LBH Jakarta juga menilai tidak ada alasan pembenaran yang dapat dijadikan argumentasi untuk menghapus dan mengkriminalkan mural tersebut.
Sebabnya, pembatasan kebebasan berekspresi harus didasarkan pada ketentuan Undang-Undang untuk melindungi kepentingan publik, keamanan nasional, melindungi hak orang lain serta untuk tujuan yang sah.
Lebih lanjut, LBH menilai kepolisian tidak dapat memproses hukum orang-orang pembuat mural tersebut dengan alasan Presiden Jokowi adalah pemimpin dan lambang negara.
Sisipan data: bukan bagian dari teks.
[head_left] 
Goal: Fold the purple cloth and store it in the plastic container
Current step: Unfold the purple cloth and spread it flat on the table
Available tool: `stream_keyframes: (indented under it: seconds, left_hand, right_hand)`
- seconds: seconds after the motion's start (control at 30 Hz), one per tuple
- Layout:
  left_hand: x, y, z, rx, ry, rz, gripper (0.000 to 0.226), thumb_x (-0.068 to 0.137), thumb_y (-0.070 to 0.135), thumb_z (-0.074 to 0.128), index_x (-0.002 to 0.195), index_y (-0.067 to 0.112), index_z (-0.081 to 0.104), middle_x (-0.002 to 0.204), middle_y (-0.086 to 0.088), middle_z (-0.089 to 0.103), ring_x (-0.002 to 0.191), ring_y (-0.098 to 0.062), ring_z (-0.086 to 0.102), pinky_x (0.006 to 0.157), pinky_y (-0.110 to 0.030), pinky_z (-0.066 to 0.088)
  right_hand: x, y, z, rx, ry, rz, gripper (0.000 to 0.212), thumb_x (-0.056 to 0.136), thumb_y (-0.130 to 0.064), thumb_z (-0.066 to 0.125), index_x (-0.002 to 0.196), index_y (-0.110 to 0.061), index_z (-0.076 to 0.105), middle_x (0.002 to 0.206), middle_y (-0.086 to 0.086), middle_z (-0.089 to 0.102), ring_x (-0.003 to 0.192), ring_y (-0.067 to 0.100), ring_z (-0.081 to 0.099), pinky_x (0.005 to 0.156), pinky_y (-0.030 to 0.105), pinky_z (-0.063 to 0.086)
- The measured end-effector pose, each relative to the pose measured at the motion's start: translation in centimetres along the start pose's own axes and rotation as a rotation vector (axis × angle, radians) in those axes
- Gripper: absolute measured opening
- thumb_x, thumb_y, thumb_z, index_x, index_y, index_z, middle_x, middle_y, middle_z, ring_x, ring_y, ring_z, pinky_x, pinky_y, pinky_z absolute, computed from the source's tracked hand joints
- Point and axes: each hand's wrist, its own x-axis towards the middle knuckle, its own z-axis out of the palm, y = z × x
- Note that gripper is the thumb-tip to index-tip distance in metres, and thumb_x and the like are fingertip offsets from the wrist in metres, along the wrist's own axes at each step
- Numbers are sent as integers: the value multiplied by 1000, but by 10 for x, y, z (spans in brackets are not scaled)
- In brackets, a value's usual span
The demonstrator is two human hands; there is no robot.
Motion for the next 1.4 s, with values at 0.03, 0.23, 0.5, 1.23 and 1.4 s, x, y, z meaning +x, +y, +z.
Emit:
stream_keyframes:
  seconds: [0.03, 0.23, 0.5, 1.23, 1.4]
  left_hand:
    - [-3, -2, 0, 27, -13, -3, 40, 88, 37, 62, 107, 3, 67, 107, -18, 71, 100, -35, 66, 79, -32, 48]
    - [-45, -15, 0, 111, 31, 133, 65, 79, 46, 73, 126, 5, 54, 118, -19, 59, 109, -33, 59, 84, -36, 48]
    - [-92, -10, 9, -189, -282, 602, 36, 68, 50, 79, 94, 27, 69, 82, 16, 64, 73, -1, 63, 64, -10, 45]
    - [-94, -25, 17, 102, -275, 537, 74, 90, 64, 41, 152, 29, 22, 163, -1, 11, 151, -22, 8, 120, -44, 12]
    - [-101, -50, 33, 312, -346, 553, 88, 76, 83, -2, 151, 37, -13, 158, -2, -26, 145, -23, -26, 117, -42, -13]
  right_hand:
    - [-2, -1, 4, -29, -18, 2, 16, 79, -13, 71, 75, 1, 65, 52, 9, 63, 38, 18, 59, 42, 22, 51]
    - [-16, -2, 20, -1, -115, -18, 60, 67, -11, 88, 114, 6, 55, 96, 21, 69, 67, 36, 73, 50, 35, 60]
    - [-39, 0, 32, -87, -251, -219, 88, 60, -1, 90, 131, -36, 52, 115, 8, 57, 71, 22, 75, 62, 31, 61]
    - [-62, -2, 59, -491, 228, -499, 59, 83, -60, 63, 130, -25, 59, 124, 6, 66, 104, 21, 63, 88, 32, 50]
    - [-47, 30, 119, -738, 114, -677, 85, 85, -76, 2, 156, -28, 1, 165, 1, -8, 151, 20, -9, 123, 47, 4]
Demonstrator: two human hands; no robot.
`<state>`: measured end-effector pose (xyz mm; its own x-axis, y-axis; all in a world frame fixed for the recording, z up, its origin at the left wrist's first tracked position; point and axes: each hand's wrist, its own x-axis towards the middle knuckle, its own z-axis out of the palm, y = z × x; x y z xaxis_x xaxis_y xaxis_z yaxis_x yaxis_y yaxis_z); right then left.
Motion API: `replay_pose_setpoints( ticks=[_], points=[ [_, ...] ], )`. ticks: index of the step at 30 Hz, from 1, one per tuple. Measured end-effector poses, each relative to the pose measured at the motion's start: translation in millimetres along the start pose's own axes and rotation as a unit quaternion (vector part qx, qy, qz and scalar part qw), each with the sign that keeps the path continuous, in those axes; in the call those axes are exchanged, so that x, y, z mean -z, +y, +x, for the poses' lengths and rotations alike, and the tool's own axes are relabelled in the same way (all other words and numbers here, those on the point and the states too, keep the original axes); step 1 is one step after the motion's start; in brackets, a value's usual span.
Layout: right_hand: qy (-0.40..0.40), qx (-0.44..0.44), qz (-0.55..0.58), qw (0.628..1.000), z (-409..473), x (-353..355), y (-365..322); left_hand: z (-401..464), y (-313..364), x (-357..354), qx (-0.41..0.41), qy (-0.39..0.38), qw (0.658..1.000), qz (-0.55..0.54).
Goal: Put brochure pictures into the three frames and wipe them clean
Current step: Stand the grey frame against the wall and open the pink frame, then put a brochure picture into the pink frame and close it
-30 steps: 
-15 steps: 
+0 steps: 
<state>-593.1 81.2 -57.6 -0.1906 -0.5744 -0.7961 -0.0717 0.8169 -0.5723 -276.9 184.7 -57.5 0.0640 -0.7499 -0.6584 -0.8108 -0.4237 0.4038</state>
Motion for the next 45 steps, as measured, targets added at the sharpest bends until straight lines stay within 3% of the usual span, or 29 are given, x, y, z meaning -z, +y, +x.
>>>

Sebabnya, presiden bukan merupakan lambang negara sebagaimana ditegaskan dalam Pasal 36 (A) UUD 1945 dan Pasal 1 ayat (3) juncto Pasal 46 Undang-Undang Republik Indonesia Nomor 24/2009 tentang Bendera, Bahasa, Lambang Negara, dan Lagu Kebangsaan.
“Selain itu, Mahkamah Konstitusi melalui Putusan Nomor 013-022/PUU-IV/2006 telah menyatakan bahwa Pasal 134, 136, dan 137 KUHP terkait delik penghinaan presiden bertentangan dengan konstitusi sehingga harus dibatalkan,” katanya.
Shaleh juga menilai pesan dalam mural tersebut merupakan kritik terhadap negara dan aspirasi kritis warga terhadap pemerintah.
Jika memang dinilai ada keberatan atau terdapat dugaan pelanggaran, LBH menilai maka sifat pelanggaran tersebut berbentuk hukum keperdataan atau pelanggaran administratif bukan pidana.
“Yang dapat mengajukan keberatan adalah pemilik dari medium tempat di mana mural berada serta semestinya dapat diselesaikan melalui mekanisme penyelesaian sengketa kerugian keperdataan atau administrasi bukan pendekatan penegakan hukum pidana,” tutur Shaleh.